Exactly the lines from the opening of the data through the line containing "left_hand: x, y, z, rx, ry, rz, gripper" should be reproduced, please, with nothing added.
○ ○ ○
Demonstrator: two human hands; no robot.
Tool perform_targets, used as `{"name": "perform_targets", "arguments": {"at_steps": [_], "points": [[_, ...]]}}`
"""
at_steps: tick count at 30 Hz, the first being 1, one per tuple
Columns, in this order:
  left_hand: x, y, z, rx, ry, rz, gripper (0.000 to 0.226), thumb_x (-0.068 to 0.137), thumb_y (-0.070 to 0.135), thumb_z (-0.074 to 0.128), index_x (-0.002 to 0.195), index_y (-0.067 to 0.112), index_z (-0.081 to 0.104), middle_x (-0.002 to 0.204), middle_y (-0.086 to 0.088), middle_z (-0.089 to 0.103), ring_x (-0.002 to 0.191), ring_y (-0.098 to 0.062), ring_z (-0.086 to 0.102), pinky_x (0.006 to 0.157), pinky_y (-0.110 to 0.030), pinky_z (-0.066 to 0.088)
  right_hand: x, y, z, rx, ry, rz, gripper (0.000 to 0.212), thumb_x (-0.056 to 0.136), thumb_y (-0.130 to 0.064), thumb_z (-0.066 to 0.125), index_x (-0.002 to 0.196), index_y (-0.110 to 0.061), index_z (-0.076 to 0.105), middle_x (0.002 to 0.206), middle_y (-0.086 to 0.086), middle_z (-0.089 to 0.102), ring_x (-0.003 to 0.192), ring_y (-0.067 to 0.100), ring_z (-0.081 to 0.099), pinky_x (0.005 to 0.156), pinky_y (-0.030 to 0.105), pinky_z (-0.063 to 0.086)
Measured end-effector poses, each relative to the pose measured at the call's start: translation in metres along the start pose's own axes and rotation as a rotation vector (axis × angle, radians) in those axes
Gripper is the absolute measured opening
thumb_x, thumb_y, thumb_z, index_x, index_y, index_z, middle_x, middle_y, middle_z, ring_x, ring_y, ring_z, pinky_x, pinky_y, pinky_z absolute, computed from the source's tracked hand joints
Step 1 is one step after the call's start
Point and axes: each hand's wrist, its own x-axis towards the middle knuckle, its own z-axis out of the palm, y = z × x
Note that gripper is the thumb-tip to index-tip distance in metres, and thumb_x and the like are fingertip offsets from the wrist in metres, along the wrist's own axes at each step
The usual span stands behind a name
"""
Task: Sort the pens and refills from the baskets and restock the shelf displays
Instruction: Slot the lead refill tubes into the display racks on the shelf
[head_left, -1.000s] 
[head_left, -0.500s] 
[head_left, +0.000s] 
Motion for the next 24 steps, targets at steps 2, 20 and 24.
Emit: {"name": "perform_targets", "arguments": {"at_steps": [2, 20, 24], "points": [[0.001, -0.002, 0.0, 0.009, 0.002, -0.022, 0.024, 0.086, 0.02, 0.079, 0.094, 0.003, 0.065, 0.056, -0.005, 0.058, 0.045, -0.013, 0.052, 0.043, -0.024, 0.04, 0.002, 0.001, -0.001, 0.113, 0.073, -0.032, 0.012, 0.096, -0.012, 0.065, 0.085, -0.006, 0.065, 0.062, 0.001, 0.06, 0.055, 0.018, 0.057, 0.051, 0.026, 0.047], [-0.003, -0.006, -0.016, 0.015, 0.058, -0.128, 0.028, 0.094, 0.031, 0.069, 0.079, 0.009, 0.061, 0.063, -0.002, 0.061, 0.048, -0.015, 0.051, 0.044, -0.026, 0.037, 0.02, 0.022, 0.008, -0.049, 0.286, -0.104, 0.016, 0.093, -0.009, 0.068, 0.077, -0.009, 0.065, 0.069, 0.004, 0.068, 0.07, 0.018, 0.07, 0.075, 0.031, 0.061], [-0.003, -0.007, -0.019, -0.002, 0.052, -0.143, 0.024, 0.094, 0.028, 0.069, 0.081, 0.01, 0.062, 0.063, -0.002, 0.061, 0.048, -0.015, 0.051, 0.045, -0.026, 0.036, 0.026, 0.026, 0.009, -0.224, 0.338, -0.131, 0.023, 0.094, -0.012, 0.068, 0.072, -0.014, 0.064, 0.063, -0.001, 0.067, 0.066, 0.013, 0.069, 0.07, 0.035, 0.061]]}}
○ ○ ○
WRITTEN SOLUTION ->
Demonstrator: two human hands; no robot.
Tool perform_targets, used as `{"name": "perform_targets", "arguments": {"at_steps": [_], "points": [[_, ...]]}}`
"""
at_steps: tick count at 30 Hz, the first being 1, one per tuple
Columns, in this order:
  left_hand: x, y, z, rx, ry, rz, gripper (0.000 to 0.226), thumb_x (-0.068 to 0.137), thumb_y (-0.070 to 0.135), thumb_z (-0.074 to 0.128), index_x (-0.002 to 0.195), index_y (-0.067 to 0.112), index_z (-0.081 to 0.104), middle_x (-0.002 to 0.204), middle_y (-0.086 to 0.088), middle_z (-0.089 to 0.103), ring_x (-0.002 to 0.191), ring_y (-0.098 to 0.062), ring_z (-0.086 to 0.102), pinky_x (0.006 to 0.157), pinky_y (-0.110 to 0.030), pinky_z (-0.066 to 0.088)

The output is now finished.